There are obvious exceptions - perennial plants like rhubarb and asparagus always stay in the same place.
Every gardening book recommends a slightly different combination of vegetables for your rotation - very broadly speaking, plants tend to be grouped into root crops; brassicas and green leafy veges; above-ground croppers like tomatoes; and legumes - plants like beans and peas that are nitrogen fixers.
You can get extremely organised with crop rotation and draw out plans each year. We did this for a couple of years but now we just naturally plant that way. While the most frequently suggested crop rotation is a four-year cycle, you have to work with what suits your garden. We have three large garden beds, so we do a three-year rotation.
In our garden, potatoes generally take a large part of one bed, with space left for corn.
Another bed will have space for fast-growing Asian and salad greens - I include radishes here as they take such a short time to mature over summer.
The remainder of this bed will have space for cucurbits like cucumbers and courgettes and also any tomatoes there's no space for in the tunnel house. The third bed has onions, garlic and root vegetables.
Next year the onions, garlic and root vegetables will be grown where the cucurbits and green leafy veges are now, the potatoes will replace the root vegetables and the green leafy stuff will go where the spuds are.
It might sound confusing but it becomes routine. Our soil is heavy and compacts easily, so I dig a lot of rough compost and manure in when preparing potato beds - the soil is lovely when the spuds come out in autumn. Peas and beans can go in then, adding nitrogen to the soil in preparation for my greens over summer.
My garden also has other things going on; chillies, capsicums and eggplants don't like our heavy garden soil so I plant them in a small garden to one side of the house with sandy soil. While I do plant them there every year so far there haven't been problems. Pumpkin plants go in the orchard mulch.
Stubborn plants also hold their ground; rat-tail radishes have self-seeded in the same spot in the garden each year so I've just let them go for it; the same with miners lettuce over winter.

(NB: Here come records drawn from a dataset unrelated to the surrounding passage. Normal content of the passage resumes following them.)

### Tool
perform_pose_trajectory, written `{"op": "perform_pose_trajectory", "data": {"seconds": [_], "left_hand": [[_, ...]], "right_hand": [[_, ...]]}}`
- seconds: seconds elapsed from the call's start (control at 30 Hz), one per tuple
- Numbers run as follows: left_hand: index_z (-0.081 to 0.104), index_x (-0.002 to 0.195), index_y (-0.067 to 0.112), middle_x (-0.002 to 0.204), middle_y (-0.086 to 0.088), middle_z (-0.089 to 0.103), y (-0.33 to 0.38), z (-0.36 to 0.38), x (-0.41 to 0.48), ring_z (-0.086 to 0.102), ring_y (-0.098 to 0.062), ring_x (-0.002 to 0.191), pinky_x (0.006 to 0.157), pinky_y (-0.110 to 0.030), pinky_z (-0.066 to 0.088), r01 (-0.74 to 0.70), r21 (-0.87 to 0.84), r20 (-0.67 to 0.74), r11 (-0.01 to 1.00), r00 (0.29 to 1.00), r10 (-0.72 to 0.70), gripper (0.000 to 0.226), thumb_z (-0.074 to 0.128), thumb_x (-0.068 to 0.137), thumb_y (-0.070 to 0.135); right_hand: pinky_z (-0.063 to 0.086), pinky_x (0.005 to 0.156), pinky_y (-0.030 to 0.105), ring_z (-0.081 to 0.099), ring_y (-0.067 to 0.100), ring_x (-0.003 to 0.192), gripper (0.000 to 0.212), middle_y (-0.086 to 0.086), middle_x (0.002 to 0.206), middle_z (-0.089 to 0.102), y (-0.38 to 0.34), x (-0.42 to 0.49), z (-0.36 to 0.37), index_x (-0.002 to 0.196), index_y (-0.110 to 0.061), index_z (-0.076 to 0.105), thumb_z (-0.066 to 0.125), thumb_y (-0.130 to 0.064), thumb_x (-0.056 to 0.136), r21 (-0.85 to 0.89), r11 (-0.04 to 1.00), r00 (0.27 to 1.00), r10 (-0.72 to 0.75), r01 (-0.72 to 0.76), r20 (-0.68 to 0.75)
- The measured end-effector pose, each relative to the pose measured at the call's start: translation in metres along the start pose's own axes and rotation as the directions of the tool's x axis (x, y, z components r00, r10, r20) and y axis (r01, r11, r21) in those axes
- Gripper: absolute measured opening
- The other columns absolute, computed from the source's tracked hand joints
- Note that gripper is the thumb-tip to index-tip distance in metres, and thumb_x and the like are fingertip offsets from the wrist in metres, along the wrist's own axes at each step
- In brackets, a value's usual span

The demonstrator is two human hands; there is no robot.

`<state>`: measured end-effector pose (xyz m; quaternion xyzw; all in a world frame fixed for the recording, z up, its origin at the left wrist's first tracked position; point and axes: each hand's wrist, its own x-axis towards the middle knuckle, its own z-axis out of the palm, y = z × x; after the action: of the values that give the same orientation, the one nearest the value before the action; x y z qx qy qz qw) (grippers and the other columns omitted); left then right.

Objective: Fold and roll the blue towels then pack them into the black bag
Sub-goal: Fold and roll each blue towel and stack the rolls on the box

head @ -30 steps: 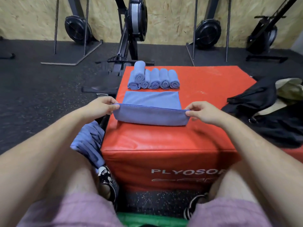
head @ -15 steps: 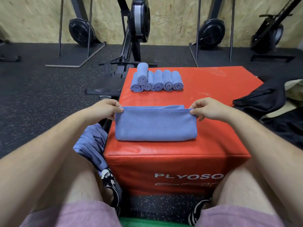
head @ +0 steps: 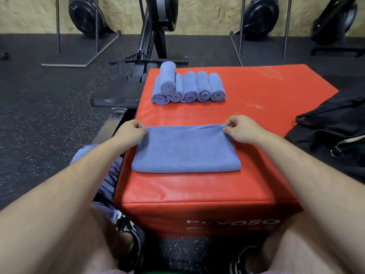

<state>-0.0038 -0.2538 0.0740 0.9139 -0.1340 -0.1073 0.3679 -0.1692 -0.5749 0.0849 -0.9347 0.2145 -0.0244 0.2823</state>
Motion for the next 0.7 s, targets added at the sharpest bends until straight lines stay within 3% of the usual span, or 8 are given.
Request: {"op": "perform_pose_trajectory", "data": {"seconds": [0.13,0.27,0.37,0.43,0.5,0.6,0.7], "left_hand": [[0.057,0.081,0.01,0.075,-0.003,0.062,-0.002,0.006,0.005,0.053,-0.018,0.07,0.059,-0.027,0.039,-0.041,0.065,-0.08,0.997,0.996,0.046,0.012,0.058,0.089,0.019],[0.056,0.09,0.004,0.084,-0.01,0.063,-0.004,0.014,0.014,0.058,-0.029,0.083,0.065,-0.034,0.036,-0.068,0.124,-0.136,0.99,0.987,0.085,0.02,0.056,0.095,0.023],[0.056,0.095,0.007,0.093,-0.01,0.062,-0.002,0.02,0.017,0.059,-0.033,0.091,0.071,-0.034,0.036,-0.069,0.151,-0.194,0.986,0.976,0.098,0.015,0.057,0.095,0.022],[0.057,0.104,0.009,0.108,-0.016,0.058,0.003,0.027,0.013,0.057,-0.038,0.099,0.078,-0.043,0.043,-0.097,0.303,-0.293,0.948,0.937,0.19,0.018,0.06,0.092,0.022],[0.06,0.109,0.01,0.114,-0.016,0.056,0.015,0.041,0.003,0.056,-0.038,0.104,0.083,-0.047,0.043,-0.178,0.461,-0.33,0.869,0.875,0.354,0.023,0.061,0.089,0.024],[0.065,0.112,0.01,0.118,-0.012,0.064,0.039,0.078,-0.019,0.059,-0.034,0.11,0.091,-0.043,0.043,-0.486,0.349,-0.086,0.802,0.835,0.543,0.035,0.047,0.092,0.031],[0.049,0.145,0.013,0.152,-0.007,0.047,0.042,0.104,-0.034,0.039,-0.026,0.143,0.116,-0.044,0.032,-0.537,0.304,0.219,0.787,0.843,0.49,0.06,0.028,0.095,0.039]], "right_hand": [[0.046,0.072,0.032,0.063,0.024,0.083,0.01,0.002,0.084,0.069,0.0,0.005,0.003,0.088,-0.016,0.068,0.06,-0.021,0.09,-0.068,0.998,0.999,0.011,-0.014,-0.049],[0.039,0.07,0.031,0.063,0.028,0.089,0.009,0.004,0.088,0.066,0.001,0.012,0.009,0.091,-0.018,0.062,0.056,-0.023,0.092,-0.086,0.995,0.994,0.043,-0.052,-0.1],[0.04,0.074,0.035,0.062,0.034,0.098,0.013,0.013,0.101,0.067,-0.003,0.015,0.015,0.099,-0.013,0.058,0.055,-0.025,0.095,-0.108,0.989,0.986,0.081,-0.098,-0.146],[0.044,0.08,0.041,0.059,0.039,0.106,0.026,0.019,0.116,0.06,-0.013,0.01,0.02,0.114,-0.008,0.052,0.055,-0.027,0.096,-0.229,0.962,0.969,0.096,-0.15,-0.23],[0.045,0.085,0.045,0.055,0.039,0.112,0.035,0.018,0.123,0.054,-0.032,0.001,0.03,0.124,-0.008,0.051,0.054,-0.026,0.095,-0.421,0.899,0.944,-0.03,-0.119,-0.33],[0.039,0.102,0.045,0.045,0.034,0.133,0.045,0.015,0.142,0.05,-0.065,-0.013,0.063,0.136,-0.009,0.052,0.05,-0.021,0.093,-0.411,0.896,0.927,-0.284,0.167,-0.243],[0.018,0.121,0.042,0.019,0.026,0.152,0.056,0.009,0.162,0.028,-0.078,-0.022,0.095,0.154,-0.011,0.033,0.041,-0.021,0.099,-0.313,0.905,0.954,-0.301,0.288,0.008]]}}
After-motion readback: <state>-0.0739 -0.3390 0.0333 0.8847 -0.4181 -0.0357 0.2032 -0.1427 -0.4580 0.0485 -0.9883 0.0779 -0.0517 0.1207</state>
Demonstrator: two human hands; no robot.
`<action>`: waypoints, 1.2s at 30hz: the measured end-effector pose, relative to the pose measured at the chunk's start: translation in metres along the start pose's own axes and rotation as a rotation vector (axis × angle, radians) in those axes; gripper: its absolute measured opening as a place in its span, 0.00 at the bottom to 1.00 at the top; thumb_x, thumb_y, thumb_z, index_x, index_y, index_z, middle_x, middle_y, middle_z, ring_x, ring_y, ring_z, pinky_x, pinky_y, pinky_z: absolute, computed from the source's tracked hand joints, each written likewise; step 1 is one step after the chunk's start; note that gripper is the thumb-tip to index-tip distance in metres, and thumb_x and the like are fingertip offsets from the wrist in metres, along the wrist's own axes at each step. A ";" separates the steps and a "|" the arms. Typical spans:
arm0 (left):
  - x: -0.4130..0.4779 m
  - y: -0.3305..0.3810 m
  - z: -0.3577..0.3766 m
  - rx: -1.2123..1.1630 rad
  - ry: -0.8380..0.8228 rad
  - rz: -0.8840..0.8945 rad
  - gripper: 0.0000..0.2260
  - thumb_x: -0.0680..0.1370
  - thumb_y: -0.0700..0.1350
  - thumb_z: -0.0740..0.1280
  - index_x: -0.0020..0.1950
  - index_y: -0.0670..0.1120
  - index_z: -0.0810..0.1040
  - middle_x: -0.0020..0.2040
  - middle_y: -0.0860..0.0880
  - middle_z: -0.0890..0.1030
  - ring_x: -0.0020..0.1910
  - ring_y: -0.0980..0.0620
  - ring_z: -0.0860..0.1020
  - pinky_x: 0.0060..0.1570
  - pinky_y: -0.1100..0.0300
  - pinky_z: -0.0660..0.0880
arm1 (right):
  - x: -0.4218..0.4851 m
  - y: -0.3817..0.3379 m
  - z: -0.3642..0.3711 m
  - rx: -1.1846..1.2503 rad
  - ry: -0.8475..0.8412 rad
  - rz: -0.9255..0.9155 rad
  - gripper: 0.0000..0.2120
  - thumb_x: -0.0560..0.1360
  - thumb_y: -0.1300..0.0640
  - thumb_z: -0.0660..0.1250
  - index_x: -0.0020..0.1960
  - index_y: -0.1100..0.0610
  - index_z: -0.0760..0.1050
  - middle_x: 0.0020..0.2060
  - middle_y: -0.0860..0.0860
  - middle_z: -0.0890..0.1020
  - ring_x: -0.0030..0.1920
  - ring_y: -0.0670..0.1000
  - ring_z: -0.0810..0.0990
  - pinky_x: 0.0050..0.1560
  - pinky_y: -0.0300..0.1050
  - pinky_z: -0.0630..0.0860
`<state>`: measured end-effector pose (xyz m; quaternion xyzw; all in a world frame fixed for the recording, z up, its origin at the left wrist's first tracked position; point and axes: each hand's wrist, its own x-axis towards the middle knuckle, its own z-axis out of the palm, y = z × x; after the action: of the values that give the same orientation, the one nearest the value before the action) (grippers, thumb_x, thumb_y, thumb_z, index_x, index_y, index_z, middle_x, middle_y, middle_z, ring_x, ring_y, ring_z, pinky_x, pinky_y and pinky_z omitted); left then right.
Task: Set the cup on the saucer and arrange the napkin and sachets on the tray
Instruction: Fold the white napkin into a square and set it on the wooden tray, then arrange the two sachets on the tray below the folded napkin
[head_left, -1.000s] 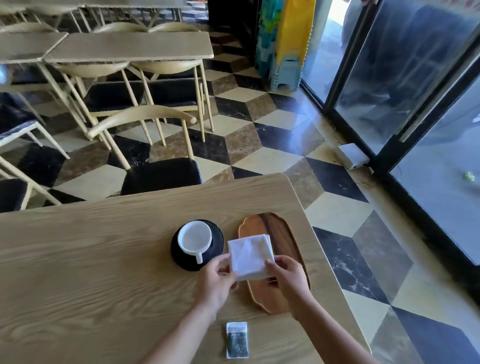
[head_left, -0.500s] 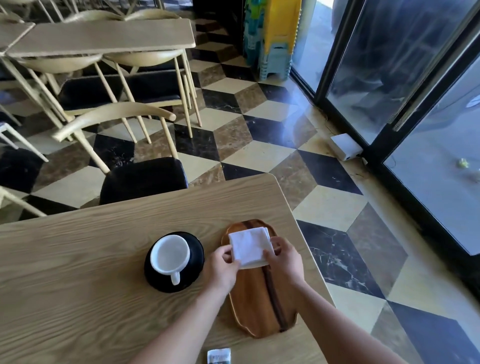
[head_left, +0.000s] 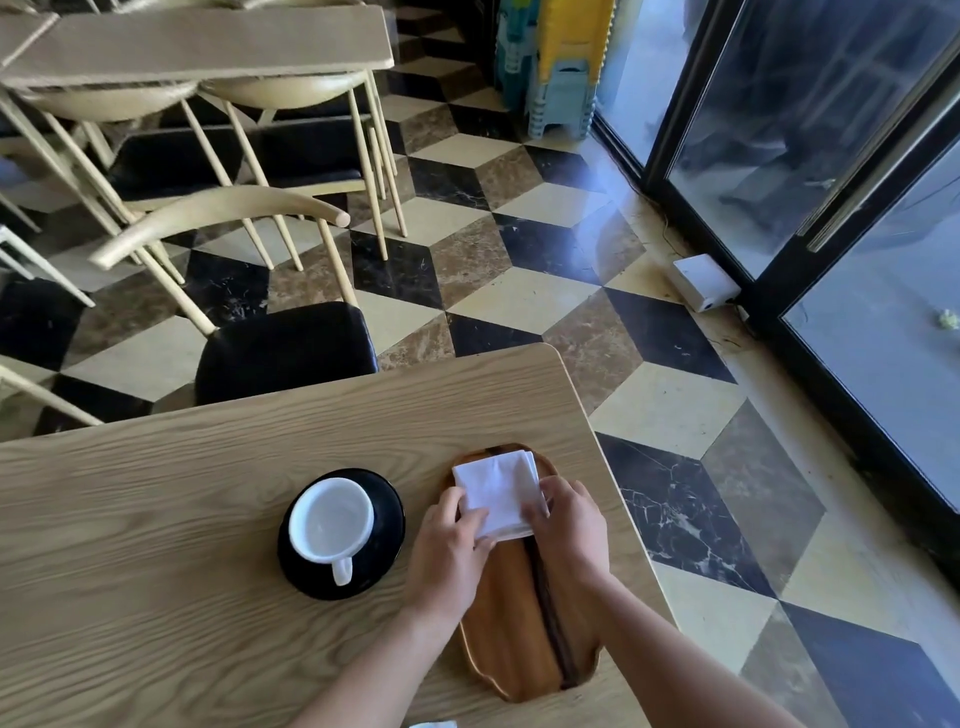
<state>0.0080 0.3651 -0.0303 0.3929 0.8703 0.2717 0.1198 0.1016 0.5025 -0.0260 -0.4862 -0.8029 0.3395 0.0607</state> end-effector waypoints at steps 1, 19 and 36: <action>0.001 -0.001 0.001 0.031 0.000 0.016 0.12 0.72 0.43 0.75 0.54 0.44 0.82 0.57 0.49 0.76 0.49 0.48 0.77 0.47 0.57 0.77 | 0.002 0.000 0.000 -0.008 0.001 -0.005 0.10 0.72 0.50 0.67 0.54 0.48 0.76 0.46 0.48 0.77 0.46 0.53 0.79 0.47 0.50 0.77; 0.009 0.006 -0.008 0.190 -0.074 0.046 0.11 0.77 0.50 0.65 0.57 0.50 0.76 0.68 0.49 0.71 0.63 0.48 0.72 0.59 0.53 0.71 | 0.012 -0.005 -0.005 -0.024 -0.050 -0.026 0.10 0.73 0.53 0.68 0.54 0.51 0.75 0.46 0.49 0.76 0.46 0.53 0.78 0.45 0.45 0.71; -0.036 -0.009 -0.055 0.133 0.078 0.024 0.17 0.72 0.40 0.70 0.60 0.45 0.80 0.61 0.44 0.78 0.60 0.44 0.77 0.54 0.48 0.77 | -0.036 -0.020 -0.016 0.023 0.055 -0.154 0.12 0.75 0.56 0.68 0.58 0.52 0.77 0.47 0.46 0.79 0.43 0.46 0.77 0.45 0.43 0.72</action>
<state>0.0033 0.3121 0.0101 0.3994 0.8858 0.2296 0.0563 0.1118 0.4752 0.0071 -0.4312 -0.8321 0.3297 0.1143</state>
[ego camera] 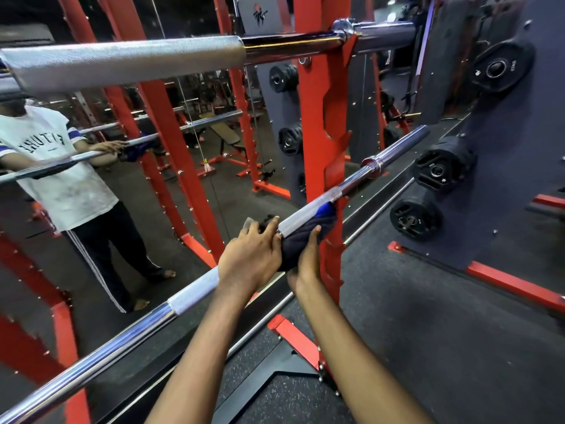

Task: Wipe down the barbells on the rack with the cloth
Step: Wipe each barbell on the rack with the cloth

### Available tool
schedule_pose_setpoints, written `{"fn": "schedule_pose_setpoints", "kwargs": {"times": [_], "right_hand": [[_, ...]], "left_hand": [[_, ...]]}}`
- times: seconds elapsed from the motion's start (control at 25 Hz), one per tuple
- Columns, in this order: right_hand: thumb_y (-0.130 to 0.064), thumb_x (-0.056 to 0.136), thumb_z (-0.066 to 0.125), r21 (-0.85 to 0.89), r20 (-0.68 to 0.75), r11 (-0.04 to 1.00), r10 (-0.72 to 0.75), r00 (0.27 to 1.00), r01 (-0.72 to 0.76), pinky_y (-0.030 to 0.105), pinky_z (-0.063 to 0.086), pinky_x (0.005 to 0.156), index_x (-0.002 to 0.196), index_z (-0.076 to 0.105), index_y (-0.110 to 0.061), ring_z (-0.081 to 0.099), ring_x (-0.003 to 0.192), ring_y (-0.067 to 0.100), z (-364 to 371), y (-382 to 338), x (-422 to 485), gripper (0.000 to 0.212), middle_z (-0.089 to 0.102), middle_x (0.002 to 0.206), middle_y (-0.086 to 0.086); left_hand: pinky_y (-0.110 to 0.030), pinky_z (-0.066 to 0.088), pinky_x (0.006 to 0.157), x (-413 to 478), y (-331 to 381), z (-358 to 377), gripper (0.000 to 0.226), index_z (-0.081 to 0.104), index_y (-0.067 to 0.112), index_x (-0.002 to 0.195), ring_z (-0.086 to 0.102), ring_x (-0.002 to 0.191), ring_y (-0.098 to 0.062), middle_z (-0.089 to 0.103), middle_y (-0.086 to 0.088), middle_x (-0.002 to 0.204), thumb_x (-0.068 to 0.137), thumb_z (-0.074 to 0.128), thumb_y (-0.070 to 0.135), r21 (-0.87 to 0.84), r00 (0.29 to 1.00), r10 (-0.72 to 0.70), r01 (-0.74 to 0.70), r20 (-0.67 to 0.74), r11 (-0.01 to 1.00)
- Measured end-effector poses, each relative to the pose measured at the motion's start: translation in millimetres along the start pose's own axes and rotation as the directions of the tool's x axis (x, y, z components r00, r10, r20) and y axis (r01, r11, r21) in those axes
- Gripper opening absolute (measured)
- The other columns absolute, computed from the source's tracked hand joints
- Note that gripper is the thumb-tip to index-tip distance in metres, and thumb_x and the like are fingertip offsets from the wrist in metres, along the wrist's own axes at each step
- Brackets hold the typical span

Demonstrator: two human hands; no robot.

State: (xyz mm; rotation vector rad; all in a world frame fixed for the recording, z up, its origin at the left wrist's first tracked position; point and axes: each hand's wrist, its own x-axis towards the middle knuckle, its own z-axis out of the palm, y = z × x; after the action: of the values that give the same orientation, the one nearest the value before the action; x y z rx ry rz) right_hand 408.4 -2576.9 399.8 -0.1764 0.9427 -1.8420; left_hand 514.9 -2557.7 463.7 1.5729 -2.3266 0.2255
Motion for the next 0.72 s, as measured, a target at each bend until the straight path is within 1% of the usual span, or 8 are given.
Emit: {"fn": "schedule_pose_setpoints", "kwargs": {"times": [0.08, 0.16, 0.2, 0.28, 0.36, 0.44, 0.56, 0.72], "right_hand": [[-0.067, 0.104, 0.018, 0.113, 0.175, 0.969, 0.198, 0.965, -0.219, 0.025, 0.057, 0.072, 0.105, 0.077, -0.015, 0.075, 0.081, 0.015, -0.2, -8.2, 11.7, 0.079, 0.078, 0.103, 0.011], [-0.07, 0.101, 0.006, 0.127, 0.259, 0.958, 0.22, 0.94, -0.259, 0.022, 0.052, 0.063, 0.088, 0.085, -0.016, 0.073, 0.068, 0.017, -1.1, -18.9, 21.2, 0.097, 0.076, 0.085, 0.009], [-0.067, 0.102, 0.007, 0.127, 0.278, 0.957, 0.217, 0.936, -0.259, 0.021, 0.052, 0.063, 0.086, 0.085, -0.018, 0.072, 0.067, 0.014, -3.1, -18.7, 23.4, 0.094, 0.076, 0.083, 0.005], [-0.058, 0.108, 0.024, 0.046, 0.161, 0.99, 0.123, 0.979, -0.132, 0.022, 0.055, 0.069, 0.108, 0.077, -0.021, 0.07, 0.076, 0.007, -6.6, -23.5, 6.9, 0.065, 0.073, 0.098, -0.001], [-0.039, 0.109, 0.046, -0.086, -0.01, 0.977, -0.199, 0.98, 0.197, 0.014, 0.052, 0.078, 0.12, 0.064, -0.023, 0.067, 0.087, -0.003, -13.2, -23.5, -0.7, 0.027, 0.067, 0.113, -0.004], [-0.026, 0.103, 0.063, -0.297, 0.002, 0.8, -0.545, 0.838, 0.521, 0.009, 0.044, 0.096, 0.123, 0.065, -0.024, 0.064, 0.106, 0.001, -15.0, -26.8, -2.5, 0.021, 0.064, 0.122, 0.0], [-0.026, 0.091, 0.078, -0.604, 0.284, 0.414, -0.687, 0.669, 0.682, 0.002, 0.03, 0.103, 0.133, 0.067, -0.011, 0.055, 0.118, 0.013, -13.3, -38.7, 13.4, 0.046, 0.057, 0.13, 0.01], [-0.043, 0.091, 0.065, -0.734, 0.357, 0.269, -0.627, 0.692, 0.623, 0.042, 0.046, 0.108, 0.138, 0.065, -0.019, 0.055, 0.126, 0.031, -3.8, -72.7, 46.1, 0.053, 0.051, 0.14, 0.011]], "left_hand": [[-0.041, 0.044, 0.097, 2.4, 3.1, 1.0, 0.05, 0.034, 0.036, 0.153, 0.05, 0.123, -0.033, 0.044, -0.006, 0.148, 0.104, 0.03, 0.042, 0.019, 1.0, 0.007, -0.007, -0.028, 1.0], [-0.041, 0.042, 0.098, 3.8, 3.2, 2.6, 0.049, 0.035, 0.037, 0.153, 0.048, 0.124, -0.032, 0.043, -0.004, 0.15, 0.104, 0.031, 0.043, 0.033, 0.999, 0.013, -0.011, -0.047, 0.999], [-0.042, 0.043, 0.098, 4.0, 2.9, 4.3, 0.049, 0.036, 0.038, 0.152, 0.048, 0.124, -0.032, 0.044, -0.005, 0.15, 0.104, 0.031, 0.045, 0.041, 0.998, 0.009, -0.006, -0.055, 0.999], [-0.043, 0.042, 0.099, 4.8, 3.0, 7.1, 0.049, 0.038, 0.039, 0.151, 0.048, 0.127, -0.034, 0.045, -0.009, 0.152, 0.104, 0.031, 0.049, 0.066, 0.998, -0.012, 0.016, -0.062, 0.998], [-0.043, 0.042, 0.1, 6.6, 4.1, 9.3, 0.049, 0.039, 0.038, 0.151, 0.047, 0.13, -0.034, 0.042, -0.01, 0.155, 0.104, 0.03, 0.05, 0.099, 0.998, -0.027, 0.033, -0.055, 0.995], [-0.043, 0.042, 0.1, 7.5, 6.7, 10.3, 0.048, 0.041, 0.036, 0.15, 0.048, 0.13, -0.033, 0.042, -0.008, 0.157, 0.105, 0.03, 0.048, 0.112, 0.998, -0.016, 0.023, -0.058, 0.993], [-0.043, 0.042, 0.1, 15.3, 11.6, 12.0, 0.048, 0.04, 0.035, 0.15, 0.048, 0.132, -0.032, 0.042, -0.006, 0.157, 0.104, 0.029, 0.044, 0.089, 0.999, -0.005, 0.009, -0.053, 0.996], [-0.044, 0.041, 0.102, 26.3, 22.0, 16.2, 0.05, 0.038, 0.035, 0.151, 0.048, 0.131, -0.033, 0.046, -0.009, 0.153, 0.105, 0.026, 0.048, 0.074, 1.0, -0.019, 0.021, -0.025, 0.997]]}}
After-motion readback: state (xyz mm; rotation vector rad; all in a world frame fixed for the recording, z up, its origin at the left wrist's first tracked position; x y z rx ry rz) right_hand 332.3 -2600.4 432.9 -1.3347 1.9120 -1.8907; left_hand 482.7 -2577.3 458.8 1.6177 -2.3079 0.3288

To complicate things, I can't plant seeds or small seedlings in our garden without some form of bird protection, so within my green leafy plot, I make successive sowings of the plants I use a lot, in small plots that can be covered with portable netted frames.
I keep the rows short and sow about six different varieties. This not only thwarts birds, but also resolves the issue of planting a long row of say, lettuces or radishes, then having half them go to seed before you use them.
For longer-term crops that "hold" in the soil like carrots and parsnips, I sow longer rows and protect them with bird netting draped over metal hoops.
You'd think that with two large canines, birds might not be my biggest garden pest issue, but aside from the odd bone-burying indiscretion, the only time the dogs venture onto the vege garden is in pursuit of a stray tennis ball. On those occasions, it's amazing how delicately a 40ish kilogram dog can tiptoe when trying to avoid the wrath of their alpha female.
WHAT TO PLANT IN OCTOBER
A few of the plants garden guides recommend: lettuce, radish and other salad greens, carrot, peas, climbing and dwarf beans, celery, spring onions and beetroot.
Plant tomato, eggplant, pepper, chilli, courgette, cucumber and pumpkin seeds in trays.
Try something different: there are dozens of tomatoes other than moneymaker or cherry tomatoes – pick up a packet of seed from your garden centre.